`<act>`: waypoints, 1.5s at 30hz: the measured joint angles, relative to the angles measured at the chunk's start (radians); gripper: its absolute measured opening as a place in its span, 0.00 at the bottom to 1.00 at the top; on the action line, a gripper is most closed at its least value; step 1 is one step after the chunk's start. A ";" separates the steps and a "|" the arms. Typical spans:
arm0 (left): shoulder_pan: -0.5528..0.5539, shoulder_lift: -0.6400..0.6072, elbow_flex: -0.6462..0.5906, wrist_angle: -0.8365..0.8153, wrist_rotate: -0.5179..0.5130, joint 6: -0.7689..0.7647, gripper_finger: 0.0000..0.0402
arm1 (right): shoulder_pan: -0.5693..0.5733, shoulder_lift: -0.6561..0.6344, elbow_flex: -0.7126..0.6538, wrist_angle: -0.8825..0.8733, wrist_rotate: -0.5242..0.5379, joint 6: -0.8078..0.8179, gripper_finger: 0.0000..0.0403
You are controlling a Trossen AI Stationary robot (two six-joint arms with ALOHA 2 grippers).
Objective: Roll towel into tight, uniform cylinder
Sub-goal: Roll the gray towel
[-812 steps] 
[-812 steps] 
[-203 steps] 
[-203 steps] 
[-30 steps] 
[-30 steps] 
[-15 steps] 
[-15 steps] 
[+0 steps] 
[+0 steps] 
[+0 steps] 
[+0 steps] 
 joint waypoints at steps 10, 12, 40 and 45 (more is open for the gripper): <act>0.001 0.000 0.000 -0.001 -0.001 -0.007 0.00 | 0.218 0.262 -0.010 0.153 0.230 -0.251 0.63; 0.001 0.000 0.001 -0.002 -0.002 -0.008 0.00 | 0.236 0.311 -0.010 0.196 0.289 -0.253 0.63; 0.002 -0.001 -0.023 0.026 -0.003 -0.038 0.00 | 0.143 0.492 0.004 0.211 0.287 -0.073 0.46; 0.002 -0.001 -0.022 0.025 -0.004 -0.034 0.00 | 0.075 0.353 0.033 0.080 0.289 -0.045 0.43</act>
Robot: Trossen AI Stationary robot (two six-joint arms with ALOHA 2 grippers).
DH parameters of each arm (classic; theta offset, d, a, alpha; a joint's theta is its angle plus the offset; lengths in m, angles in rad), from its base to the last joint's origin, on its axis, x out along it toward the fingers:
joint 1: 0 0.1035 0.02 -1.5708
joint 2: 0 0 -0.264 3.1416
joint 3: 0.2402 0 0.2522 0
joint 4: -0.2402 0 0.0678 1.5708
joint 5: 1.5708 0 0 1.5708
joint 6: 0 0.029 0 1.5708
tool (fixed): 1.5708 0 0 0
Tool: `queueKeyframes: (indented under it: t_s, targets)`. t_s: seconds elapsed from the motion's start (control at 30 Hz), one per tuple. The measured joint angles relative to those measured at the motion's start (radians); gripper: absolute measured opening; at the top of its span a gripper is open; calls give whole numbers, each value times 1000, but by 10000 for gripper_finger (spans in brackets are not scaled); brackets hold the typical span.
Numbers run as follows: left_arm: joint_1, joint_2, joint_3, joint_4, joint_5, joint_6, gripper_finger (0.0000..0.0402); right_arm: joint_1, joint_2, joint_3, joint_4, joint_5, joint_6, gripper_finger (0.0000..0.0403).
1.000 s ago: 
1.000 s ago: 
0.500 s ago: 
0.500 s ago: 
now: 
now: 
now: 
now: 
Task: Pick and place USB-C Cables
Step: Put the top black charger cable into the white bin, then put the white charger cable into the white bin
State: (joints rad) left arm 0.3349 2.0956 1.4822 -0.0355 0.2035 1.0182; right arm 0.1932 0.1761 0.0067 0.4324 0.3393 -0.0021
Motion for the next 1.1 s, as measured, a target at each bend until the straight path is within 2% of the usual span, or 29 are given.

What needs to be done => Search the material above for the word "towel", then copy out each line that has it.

The completed task =>
Objective: Roll towel into tight, uniform cylinder
Sub-goal: Roll the gray towel

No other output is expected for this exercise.